*What this task involves:*
Check each line below for "black" and report how many have it, nothing else.

[[ Record set, beginning ]]

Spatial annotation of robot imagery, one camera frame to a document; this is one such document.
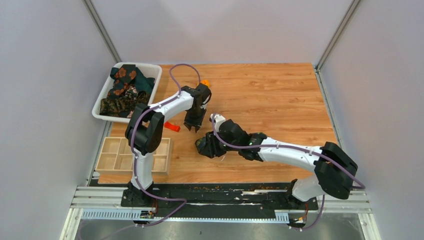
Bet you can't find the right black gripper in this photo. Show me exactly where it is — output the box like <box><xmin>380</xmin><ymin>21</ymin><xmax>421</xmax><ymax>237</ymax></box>
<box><xmin>202</xmin><ymin>129</ymin><xmax>240</xmax><ymax>159</ymax></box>

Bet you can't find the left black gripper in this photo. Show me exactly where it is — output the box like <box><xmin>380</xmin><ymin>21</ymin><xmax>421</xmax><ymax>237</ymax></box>
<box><xmin>184</xmin><ymin>106</ymin><xmax>207</xmax><ymax>132</ymax></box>

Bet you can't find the navy yellow floral tie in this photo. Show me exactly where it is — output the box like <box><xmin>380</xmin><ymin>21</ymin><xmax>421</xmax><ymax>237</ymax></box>
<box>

[[ Record set, end ]]

*Exercise answer:*
2